REQUIREMENT: Type out the lines below exactly, pictures excluded.

[DATASET EXCERPT — start]

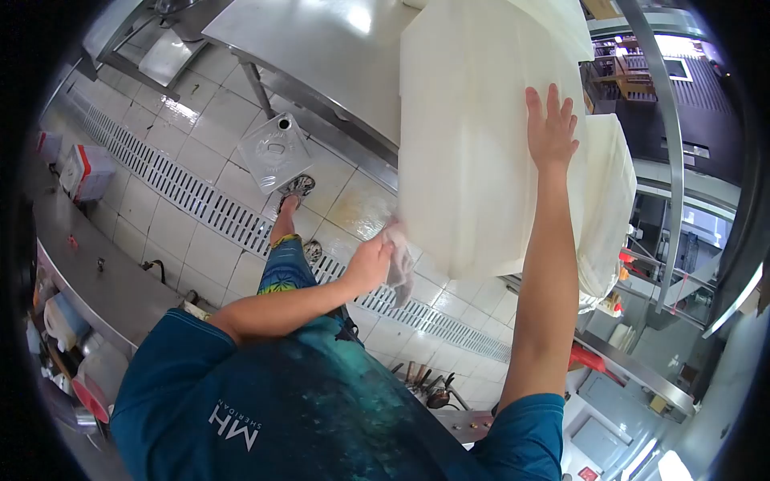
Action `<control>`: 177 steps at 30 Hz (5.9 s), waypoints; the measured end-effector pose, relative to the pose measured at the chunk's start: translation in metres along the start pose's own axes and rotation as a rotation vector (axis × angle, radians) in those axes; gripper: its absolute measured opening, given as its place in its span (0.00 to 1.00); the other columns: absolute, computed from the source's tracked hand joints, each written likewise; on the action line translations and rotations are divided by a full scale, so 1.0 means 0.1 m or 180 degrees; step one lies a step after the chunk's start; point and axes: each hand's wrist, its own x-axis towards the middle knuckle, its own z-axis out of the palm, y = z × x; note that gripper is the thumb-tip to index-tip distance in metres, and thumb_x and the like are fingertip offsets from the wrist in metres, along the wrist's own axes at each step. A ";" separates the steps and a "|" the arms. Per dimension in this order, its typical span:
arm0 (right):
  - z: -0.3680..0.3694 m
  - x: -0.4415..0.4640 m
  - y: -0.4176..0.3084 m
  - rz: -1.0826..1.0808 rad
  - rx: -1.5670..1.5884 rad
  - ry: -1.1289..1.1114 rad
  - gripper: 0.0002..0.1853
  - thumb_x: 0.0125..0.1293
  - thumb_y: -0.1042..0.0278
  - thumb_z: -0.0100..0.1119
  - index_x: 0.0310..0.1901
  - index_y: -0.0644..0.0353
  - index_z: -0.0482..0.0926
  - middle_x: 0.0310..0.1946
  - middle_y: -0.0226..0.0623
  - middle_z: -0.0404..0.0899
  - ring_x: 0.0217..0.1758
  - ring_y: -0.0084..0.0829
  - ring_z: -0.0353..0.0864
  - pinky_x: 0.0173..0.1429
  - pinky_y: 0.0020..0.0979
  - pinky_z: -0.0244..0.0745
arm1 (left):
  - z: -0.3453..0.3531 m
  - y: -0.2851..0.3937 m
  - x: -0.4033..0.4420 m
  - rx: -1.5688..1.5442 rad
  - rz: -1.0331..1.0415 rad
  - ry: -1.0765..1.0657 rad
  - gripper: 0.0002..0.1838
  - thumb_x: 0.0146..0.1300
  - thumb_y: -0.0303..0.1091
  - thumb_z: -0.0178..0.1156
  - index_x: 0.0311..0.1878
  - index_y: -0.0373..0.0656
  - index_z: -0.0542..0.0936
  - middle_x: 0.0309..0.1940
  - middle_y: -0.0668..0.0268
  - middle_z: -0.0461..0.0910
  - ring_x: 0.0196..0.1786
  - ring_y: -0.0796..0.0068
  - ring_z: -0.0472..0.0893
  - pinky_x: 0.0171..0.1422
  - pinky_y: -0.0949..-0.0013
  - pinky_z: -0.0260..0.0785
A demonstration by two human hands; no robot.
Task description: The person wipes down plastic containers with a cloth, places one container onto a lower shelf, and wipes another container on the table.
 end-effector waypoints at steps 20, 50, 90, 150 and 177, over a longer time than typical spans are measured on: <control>-0.01 -0.13 0.07 -0.0628 0.0946 0.0714 0.44 0.67 0.28 0.48 0.77 0.47 0.57 0.79 0.50 0.48 0.82 0.51 0.45 0.80 0.57 0.42 | 0.19 0.07 -0.32 0.0903 0.0607 -0.1061 0.15 0.70 0.36 0.51 0.52 0.37 0.78 0.40 0.49 0.83 0.43 0.51 0.83 0.48 0.57 0.74; 0.62 -3.65 -0.29 0.1702 0.6997 0.3162 0.19 0.72 0.62 0.58 0.57 0.65 0.73 0.51 0.40 0.77 0.51 0.30 0.79 0.55 0.31 0.77 | 1.04 2.82 1.20 0.3999 0.3127 -0.2948 0.22 0.73 0.42 0.55 0.64 0.39 0.75 0.64 0.51 0.72 0.65 0.58 0.74 0.67 0.58 0.66; 0.66 -2.38 -0.11 0.1804 0.3572 0.3936 0.11 0.58 0.67 0.64 0.35 0.64 0.75 0.37 0.45 0.68 0.38 0.47 0.71 0.43 0.40 0.68 | 0.83 2.47 1.61 0.4644 0.3888 -0.3026 0.30 0.77 0.47 0.40 0.78 0.47 0.60 0.78 0.47 0.52 0.79 0.47 0.52 0.80 0.48 0.41; 0.82 -3.12 -1.36 0.1773 0.4696 0.3537 0.17 0.59 0.76 0.60 0.51 0.72 0.78 0.57 0.51 0.73 0.58 0.52 0.76 0.62 0.40 0.73 | 0.73 2.46 1.55 0.4678 0.3922 -0.3021 0.32 0.74 0.50 0.43 0.78 0.49 0.61 0.78 0.46 0.51 0.79 0.46 0.52 0.80 0.49 0.42; 0.77 -2.61 -0.51 0.1982 0.4085 0.3841 0.09 0.57 0.77 0.63 0.39 0.70 0.79 0.51 0.47 0.77 0.45 0.47 0.80 0.48 0.36 0.75 | 0.75 2.50 1.62 0.4747 0.3946 -0.3067 0.33 0.73 0.49 0.45 0.78 0.48 0.60 0.78 0.45 0.51 0.79 0.46 0.53 0.79 0.47 0.41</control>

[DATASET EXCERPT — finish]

SOLUTION TO THIS PROBLEM:
Action `<control>`: 177 steps at 30 Hz (5.9 s), waypoints; the measured end-effector pose, relative to the pose measured at the chunk's start: translation in metres along the start pose's own axes and rotation as a rotation vector (axis × angle, radians) in those axes; gripper: its absolute measured opening, given as its place in its span (0.00 to 1.00); the other columns: absolute, computed from the source's tracked hand joints, each written likewise; on the action line translations and rotations are divided by a full scale, so 1.0 means 0.1 m or 180 degrees; step one lies a step after the chunk's start; point and axes: each hand's wrist, its own x-axis towards the middle knuckle, its own z-axis out of the palm, y = z × x; note that gripper is the thumb-tip to index-tip distance in metres, and thumb_x and the like are fingertip offsets from the wrist in metres, along the wrist's own axes at each step. A ";" separates the steps and a "|" the arms. Per dimension in this order, its typical span:
arm0 (right):
  - z: -0.3680..0.3694 m
  - x: -0.4415..0.4640 m
  - y: -0.4176..0.3084 m
  - rz: -1.0826..1.0808 rad
  - rx: -1.5670..1.5884 rad
  - ry: -1.1289..1.1114 rad
  - gripper: 0.0002..0.1853
  - thumb_x: 0.0125..0.1293
  - thumb_y: -0.1042..0.0278
  - thumb_z: -0.0100..0.1119
  - index_x: 0.0310..0.1901
  - index_y: -0.0644..0.0353
  - index_z: -0.0482..0.0926
  - middle_x: 0.0310..0.1946
  - middle_y: -0.0226..0.0623
  - middle_z: -0.0404..0.0899
  - ring_x: 0.0217..0.1758
  - ring_y: -0.0084..0.0829
  - ring_z: -0.0353..0.0864
  - pinky_x: 0.0173..0.1429
  - pinky_y: 0.0020..0.0979
  - pinky_z: -0.0244..0.0745
arm1 (left):
  - z: -0.3453..0.3531 m
  - y: -0.2851..0.3937 m
  - x: -0.4033..0.4420 m
  - rx: -1.5688..1.5442 rad
  - rz: -1.0331..1.0415 rad
  - ry: -1.0765..1.0657 rad
  - gripper: 0.0002..0.1838
  - thumb_x: 0.0146..0.1300
  - thumb_y: -0.0303..0.1091
  - thumb_z: -0.0178..0.1156
  - index_x: 0.0311..0.1878
  - index_y: -0.0373..0.0656
  - index_z: -0.0542..0.0936
  - middle_x: 0.0309..0.1940
  - middle_y: -0.0668..0.0268
  - middle_z: -0.0461..0.0910
  - ring_x: 0.0196..0.1786
  - ring_y: -0.0796..0.0068
  - ring_z: -0.0472..0.0893
  - pinky_x: 0.0171..0.1422
  - pinky_y: -0.0949..-0.0013
  - pinky_z: -0.0260..0.0785
A demonstration by two human hands; no robot.
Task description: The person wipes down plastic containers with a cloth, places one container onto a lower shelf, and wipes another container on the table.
 end-effector waypoints at steps 20, 50, 90, 150 and 177, over a longer time than typical spans are measured on: <control>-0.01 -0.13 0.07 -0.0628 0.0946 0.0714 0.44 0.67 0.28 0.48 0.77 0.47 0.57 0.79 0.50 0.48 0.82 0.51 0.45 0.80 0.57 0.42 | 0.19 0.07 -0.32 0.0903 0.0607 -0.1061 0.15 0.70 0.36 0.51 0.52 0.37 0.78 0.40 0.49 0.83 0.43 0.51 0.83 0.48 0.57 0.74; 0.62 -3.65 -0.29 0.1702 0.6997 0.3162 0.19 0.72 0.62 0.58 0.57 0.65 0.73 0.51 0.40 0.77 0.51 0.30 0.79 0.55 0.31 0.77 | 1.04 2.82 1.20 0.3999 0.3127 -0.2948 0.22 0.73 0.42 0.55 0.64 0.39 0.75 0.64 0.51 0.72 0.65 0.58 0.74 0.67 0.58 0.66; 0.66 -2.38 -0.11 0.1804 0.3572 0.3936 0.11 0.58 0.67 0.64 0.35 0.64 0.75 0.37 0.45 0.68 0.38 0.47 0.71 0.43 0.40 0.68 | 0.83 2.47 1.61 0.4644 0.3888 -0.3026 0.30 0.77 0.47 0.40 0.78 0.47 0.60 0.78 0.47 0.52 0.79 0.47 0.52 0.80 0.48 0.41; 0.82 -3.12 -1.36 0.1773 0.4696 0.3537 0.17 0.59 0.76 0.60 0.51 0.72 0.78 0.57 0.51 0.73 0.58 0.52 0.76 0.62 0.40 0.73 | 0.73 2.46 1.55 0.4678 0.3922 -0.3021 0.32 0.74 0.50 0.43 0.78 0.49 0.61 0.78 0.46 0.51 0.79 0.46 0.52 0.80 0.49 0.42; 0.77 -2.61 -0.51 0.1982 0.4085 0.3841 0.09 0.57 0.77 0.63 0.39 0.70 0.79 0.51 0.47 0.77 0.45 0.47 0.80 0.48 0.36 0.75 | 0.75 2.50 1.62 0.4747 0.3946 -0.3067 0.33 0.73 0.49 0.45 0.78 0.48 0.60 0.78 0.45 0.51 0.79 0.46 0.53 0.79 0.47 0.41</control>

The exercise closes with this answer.